Since 4th September 2010 we have had over 2,800 quakes (considering only magnitude 3+) in Christchurch. Quakes come in swarms, with one or few strong shocks, followed by numerous smaller ones and then the ocasional shock, creating an interesting data visualization problem. In our case, we have had swarms in September 2010, December 2010, February 2011, June 2011 and December 2011.
Geonet provides the basic information and there have been several attempts at displaying the full set of shocks. For example, Christchurch Quake Map uses animation, while Canterbury Quake Live uses four panels showing quakes for last 24 hours, last week, last month and since September 2010. While both alternatives are informative, it is hard to see long-term trends due to overplotting, particularly when we move beyond one week during a swarm.
Geonet allows data extraction through forms and queries. Rough limits for the Christchurch earthquakes are: Southern Latitude (-43.90), Northern Latitude (-43.15), Western Longitude (171.75) and Eastern Longitude (173.35). We can limit the lower magnitude to 3, as shocks are hard to feel below that value.
The file earthquakes.csv contains 2,802 shocks, starting on 2010-09-04. The file can be read using the following code:
# Reading file and manipulating dates
qk <- read.csv(‘earthquakes.csv’, header=TRUE)
# Joins parts of date, converts it to UTC and then
# expresses it in NZST
qk$DATEtxt = with(qk, paste(ORI_YEAR,’-‘,ORI_MONTH,’-‘,ORI_DAY,’ ‘,
qk$DATEutc = as.POSIXct(qk$DATEtxt, tz=’UTC’)
qk$DATEnz = as.POSIXct(format(qk$DATEutc, tz=’Pacific/Auckland’))
The following code produces a plot that, in my opinion, presents a clearer idea of the swarms but that I still feel does not make justice to the problem.
ele = ggplot(qk, aes(DATEnz, MAG, ymin=3, ymax=MAG))
ele + geom_linerange(color=’grey’) + geom_point(color=’red’, size=1) +
scale_y_continuous(name=’Magnitude’, limits=c(2.5,7.2)) +
scale_x_datetime(name=’Date’,major=’month’) + theme_bw() +
opts(panel.grid.major = theme_line(size=0))
Please let me know if you have a better idea for the plot.
P.S.1 If you want to download data from Geonet there will be problems reading in R the resulting earthquakes.csv file, because the file is badly formed. All lines end with a comma except for the first one, tripping R into believing that the first column contains row names. The easiest way to fix the file is to add a comma at the end of the first line, which will create an extra empty variable called X that is not used in the plots.
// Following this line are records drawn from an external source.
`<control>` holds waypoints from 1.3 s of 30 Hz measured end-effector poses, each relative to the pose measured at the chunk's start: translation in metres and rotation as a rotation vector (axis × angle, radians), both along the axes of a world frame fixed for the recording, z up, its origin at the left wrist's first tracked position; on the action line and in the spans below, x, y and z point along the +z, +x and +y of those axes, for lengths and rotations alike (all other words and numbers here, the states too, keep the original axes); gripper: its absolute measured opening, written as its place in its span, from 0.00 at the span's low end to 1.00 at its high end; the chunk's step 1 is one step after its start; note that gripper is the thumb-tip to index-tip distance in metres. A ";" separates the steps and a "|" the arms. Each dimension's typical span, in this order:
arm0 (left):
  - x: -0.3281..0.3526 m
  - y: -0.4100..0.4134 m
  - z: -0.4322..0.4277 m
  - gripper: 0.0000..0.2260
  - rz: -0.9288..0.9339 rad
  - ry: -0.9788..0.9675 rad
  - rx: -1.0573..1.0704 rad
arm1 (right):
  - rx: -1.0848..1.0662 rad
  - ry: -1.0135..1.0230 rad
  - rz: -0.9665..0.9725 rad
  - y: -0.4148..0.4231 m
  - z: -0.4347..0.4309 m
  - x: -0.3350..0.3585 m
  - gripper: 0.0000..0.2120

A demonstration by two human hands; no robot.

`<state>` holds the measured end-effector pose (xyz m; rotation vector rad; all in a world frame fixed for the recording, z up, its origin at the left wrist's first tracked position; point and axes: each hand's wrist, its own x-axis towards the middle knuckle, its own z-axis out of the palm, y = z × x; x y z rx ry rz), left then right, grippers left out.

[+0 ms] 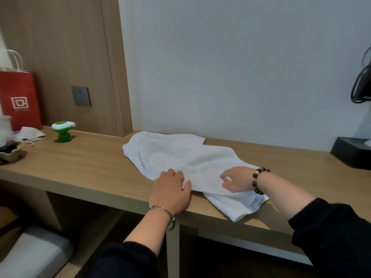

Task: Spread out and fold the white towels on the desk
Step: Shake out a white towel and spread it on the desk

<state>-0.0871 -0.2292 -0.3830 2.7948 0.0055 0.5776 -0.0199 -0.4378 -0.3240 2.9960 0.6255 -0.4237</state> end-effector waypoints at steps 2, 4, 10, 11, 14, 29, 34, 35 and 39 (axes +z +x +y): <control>-0.002 0.000 0.000 0.13 -0.041 0.002 0.027 | -0.058 0.045 0.044 0.006 -0.008 -0.001 0.24; -0.002 0.000 -0.001 0.11 -0.069 0.011 0.049 | -0.128 0.014 0.049 0.016 -0.018 0.001 0.24; -0.001 0.003 0.001 0.09 -0.037 0.054 0.016 | -0.310 -0.064 -0.152 0.032 -0.024 0.015 0.32; -0.001 0.003 0.002 0.11 -0.002 0.058 -0.013 | -0.272 -0.056 -0.128 0.028 -0.018 0.019 0.31; -0.001 0.002 0.004 0.17 0.061 0.064 -0.088 | -0.155 -0.102 -0.005 0.013 -0.001 0.022 0.22; -0.003 0.008 0.006 0.14 -0.016 -0.186 -0.038 | -0.186 -0.202 0.065 0.012 -0.033 0.032 0.37; -0.004 0.010 0.008 0.18 0.100 0.027 -0.113 | -0.455 -0.080 -0.285 0.034 -0.038 0.009 0.36; -0.004 0.011 0.008 0.22 0.154 0.080 -0.117 | -0.460 -0.042 -0.349 0.033 -0.033 0.006 0.35; -0.001 0.010 0.002 0.24 0.234 0.158 -0.101 | -0.432 0.243 -0.190 0.022 -0.018 -0.017 0.29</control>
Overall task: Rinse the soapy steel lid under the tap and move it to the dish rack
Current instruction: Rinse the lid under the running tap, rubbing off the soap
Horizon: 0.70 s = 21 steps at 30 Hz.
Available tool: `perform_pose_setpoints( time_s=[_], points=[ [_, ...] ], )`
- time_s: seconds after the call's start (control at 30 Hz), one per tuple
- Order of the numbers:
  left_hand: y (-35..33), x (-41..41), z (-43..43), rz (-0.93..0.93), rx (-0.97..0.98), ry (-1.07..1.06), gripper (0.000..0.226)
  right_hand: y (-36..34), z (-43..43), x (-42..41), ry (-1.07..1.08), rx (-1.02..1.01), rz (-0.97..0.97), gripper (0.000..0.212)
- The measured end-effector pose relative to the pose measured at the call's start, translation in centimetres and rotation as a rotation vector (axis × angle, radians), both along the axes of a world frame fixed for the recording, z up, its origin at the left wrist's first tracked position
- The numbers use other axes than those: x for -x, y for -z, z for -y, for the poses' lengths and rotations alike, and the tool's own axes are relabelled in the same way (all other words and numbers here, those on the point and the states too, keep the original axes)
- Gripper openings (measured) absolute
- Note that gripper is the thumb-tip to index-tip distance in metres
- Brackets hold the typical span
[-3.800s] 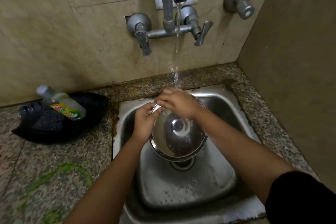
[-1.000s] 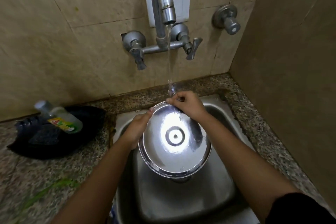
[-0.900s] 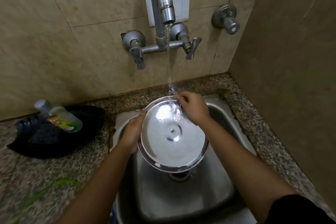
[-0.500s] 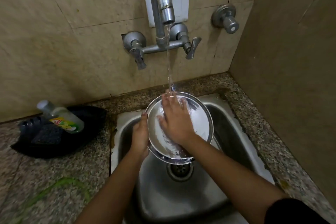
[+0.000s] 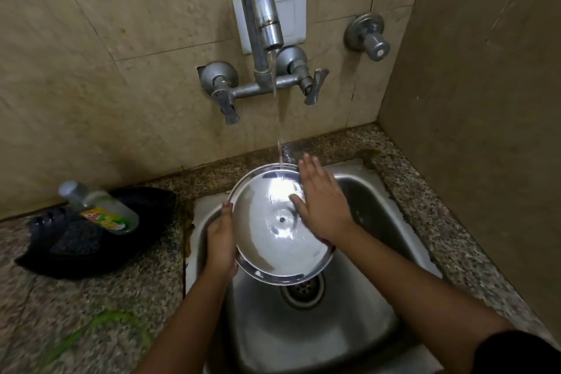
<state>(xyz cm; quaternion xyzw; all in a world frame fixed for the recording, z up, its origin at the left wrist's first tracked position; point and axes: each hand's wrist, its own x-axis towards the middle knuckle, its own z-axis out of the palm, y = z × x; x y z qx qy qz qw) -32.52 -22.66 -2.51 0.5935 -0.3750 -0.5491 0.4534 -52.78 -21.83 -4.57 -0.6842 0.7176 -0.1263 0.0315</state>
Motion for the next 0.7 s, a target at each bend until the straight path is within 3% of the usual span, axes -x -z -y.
perform_pose_setpoints(
  time_s=[0.07, 0.23, 0.33, 0.5, 0.57, 0.7],
  points=[
    [-0.3, 0.7, -0.3, -0.012, 0.000, 0.020, 0.037, -0.7, 1.3, -2.5, -0.077, 0.011, 0.027, 0.072],
    [-0.1, 0.8, 0.1, -0.060, -0.039, 0.037, 0.043, 0.1, -1.3, -6.0, -0.567, 0.016, -0.029, 0.064],
    [-0.1, 0.2, 0.6, -0.050, -0.036, -0.039, 0.045, 1.3, -4.0, -3.3, -0.650, -0.008, -0.092, 0.058],
    [0.1, 0.0, 0.5, -0.040, -0.050, -0.057, 0.040, 1.7, -4.0, 3.0, -0.342, -0.029, -0.102, 0.059],
    [0.0, 0.2, 0.1, -0.052, -0.024, 0.024, 0.034, 1.2, -2.9, 3.7, -0.211, 0.026, -0.003, 0.058],
    [-0.7, 0.3, 0.4, -0.055, 0.017, 0.208, 0.019, -0.7, -0.6, 2.7, 0.087, 0.174, 0.672, 0.040]
  ],
)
P.S.2 We had some discussions by email with Michael (who commented below), where he suggested dropping the grey lines and using alpha less than one to reduce plotting density. I opted for also using an alpha scale, so stronger quakes are darker to mimic the psychology of ‘quake suffering’: both frequent smaller quakes and the odd stronger quakes can be distressing to people. In addition, now the plot uses a 1:6 ratio.
qplot(DATEnz, MAG, data = qk, alpha = MAG) +
geom_point(color = ‘red’, size=1.5) +
scale_x_datetime(‘Date’, major=’month’) +
opts(legend.position = ‘none’,
axis.text.x = theme_text(colour = ‘black’),
axis.text.y = theme_text(colour = ‘black’))
I ran out of time, but the background needs more work, as well as finding the right level of alpha to best tell the story.